Wrapping C with Python: 3D image segmentation with region growing

chestervonwinch | 85 points

People interested in mixing image processing, Python, and C code for high performance might also enjoy tinkering with a combination of Numpy and PyOpenCL. It gives you some powerful mechanisms to manipulate n-dimensional arrays and then offload some brute-force work to your GPU or multi-core CPU.

OpenCL is comparable to CUDA. It's essentially a C dialect with a lot of overlap to the OpenGL GLSL (shader language), with intrinsics for certain SIMD operations.

You write your outer data wrangling code in Python, and put your little OpenCL kernels into the program as multi-line strings, which get compiled at runtime into appropriate parallel processing routines which are dispatched by whichever OpenCL drivers you install.
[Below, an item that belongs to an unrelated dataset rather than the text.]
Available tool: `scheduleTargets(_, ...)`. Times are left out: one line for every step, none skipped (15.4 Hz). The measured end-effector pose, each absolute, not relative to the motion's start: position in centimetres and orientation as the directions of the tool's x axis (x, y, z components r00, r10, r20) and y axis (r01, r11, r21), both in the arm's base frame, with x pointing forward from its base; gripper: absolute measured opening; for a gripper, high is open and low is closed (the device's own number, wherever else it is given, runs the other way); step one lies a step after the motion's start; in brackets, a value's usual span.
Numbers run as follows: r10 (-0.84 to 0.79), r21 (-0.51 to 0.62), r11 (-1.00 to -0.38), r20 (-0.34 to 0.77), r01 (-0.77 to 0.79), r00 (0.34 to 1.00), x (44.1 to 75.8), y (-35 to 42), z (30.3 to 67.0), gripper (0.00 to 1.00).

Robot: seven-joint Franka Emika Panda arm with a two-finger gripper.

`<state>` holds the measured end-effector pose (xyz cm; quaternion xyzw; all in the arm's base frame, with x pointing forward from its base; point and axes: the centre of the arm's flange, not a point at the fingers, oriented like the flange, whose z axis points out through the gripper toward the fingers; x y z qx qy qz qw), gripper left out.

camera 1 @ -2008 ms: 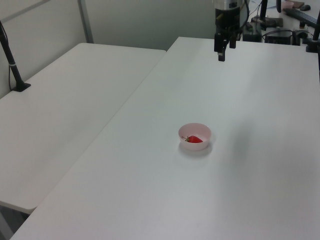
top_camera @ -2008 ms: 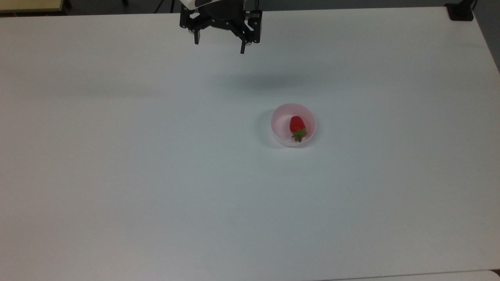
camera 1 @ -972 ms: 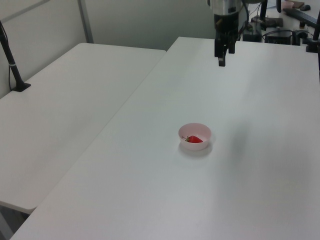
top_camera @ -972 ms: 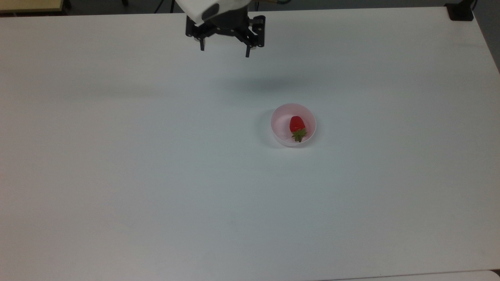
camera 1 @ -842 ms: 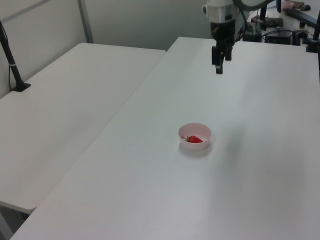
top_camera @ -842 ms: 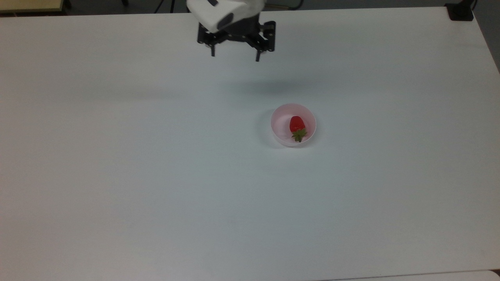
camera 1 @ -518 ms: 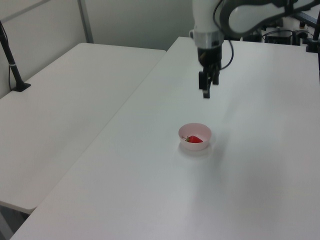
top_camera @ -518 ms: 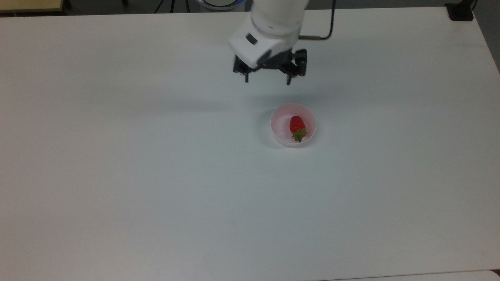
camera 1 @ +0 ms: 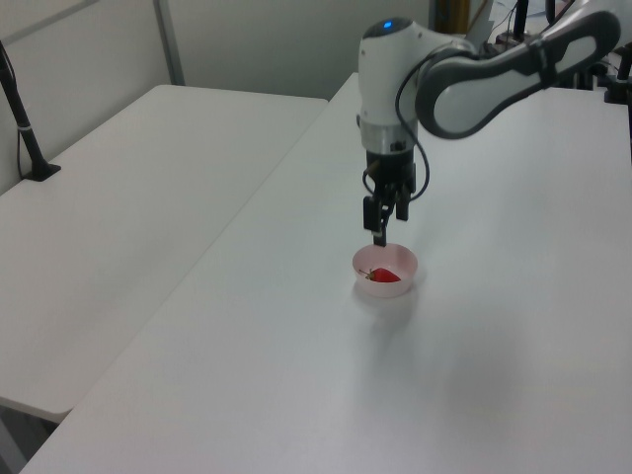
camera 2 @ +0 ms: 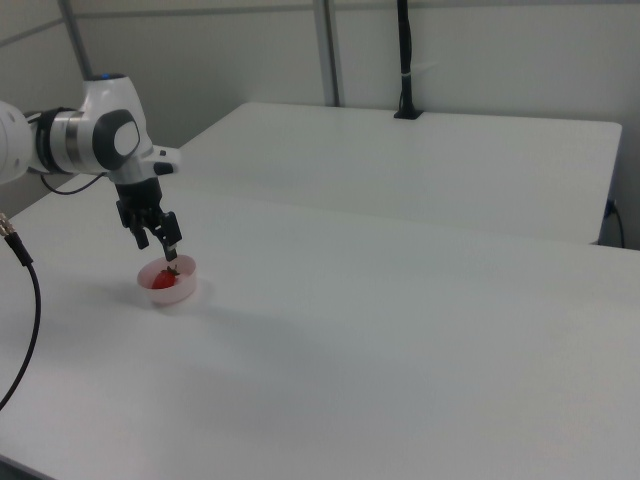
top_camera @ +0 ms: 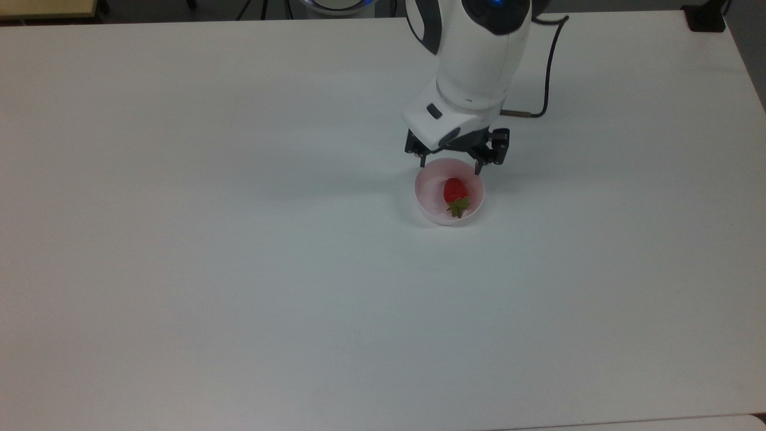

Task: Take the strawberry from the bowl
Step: 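Move the gripper over the pink bowl holding the red strawberry, then lower the open gripper into the bowl around the strawberry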

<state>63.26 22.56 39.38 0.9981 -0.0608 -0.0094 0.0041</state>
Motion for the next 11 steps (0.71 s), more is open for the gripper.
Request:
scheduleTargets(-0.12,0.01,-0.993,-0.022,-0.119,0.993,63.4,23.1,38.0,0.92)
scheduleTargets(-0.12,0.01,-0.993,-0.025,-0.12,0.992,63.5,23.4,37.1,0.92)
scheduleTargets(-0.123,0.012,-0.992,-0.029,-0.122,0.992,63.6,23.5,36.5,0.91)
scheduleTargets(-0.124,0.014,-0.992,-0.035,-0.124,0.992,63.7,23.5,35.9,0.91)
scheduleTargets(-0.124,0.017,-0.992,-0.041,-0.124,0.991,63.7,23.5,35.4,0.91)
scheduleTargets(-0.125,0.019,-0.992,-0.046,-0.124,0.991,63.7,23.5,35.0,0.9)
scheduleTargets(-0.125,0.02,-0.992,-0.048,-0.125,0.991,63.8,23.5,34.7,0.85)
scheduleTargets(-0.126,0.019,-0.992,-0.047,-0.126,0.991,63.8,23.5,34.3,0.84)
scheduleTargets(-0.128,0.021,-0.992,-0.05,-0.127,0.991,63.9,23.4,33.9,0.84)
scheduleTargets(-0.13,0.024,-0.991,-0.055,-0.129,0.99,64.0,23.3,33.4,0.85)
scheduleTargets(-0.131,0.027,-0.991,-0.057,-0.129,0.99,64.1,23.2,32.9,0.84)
I've used my NVIDIA GPUs and Intel multi-core/SIMD CPUs to good effect.

This kind of parallel processing leads to turning your mind inside-out a little and using signal-processing techniques. You want think in terms of cooperative algorithms you can perform out of a large number of independent, localized operations rather than a single point of focus which sequentially wanders around a buffer.

saltcured | 7 years ago

Why was the stack implemented as a linked list? Could this be turned into a block allocated array to improve cache locality (get rid of an entire int). 64%8 = 0 so you won't have any alignment issues. You'd also avoid doing free() on every loop.

On a more general note if you're using the stack to queue up subsequent computation why not just opt for tail-recursion which will be optimized out?

Also why are you using f2py rather than just writing a C module? [0]

[0] - https://csl.name/post/c-functions-python/

gravypod | 7 years ago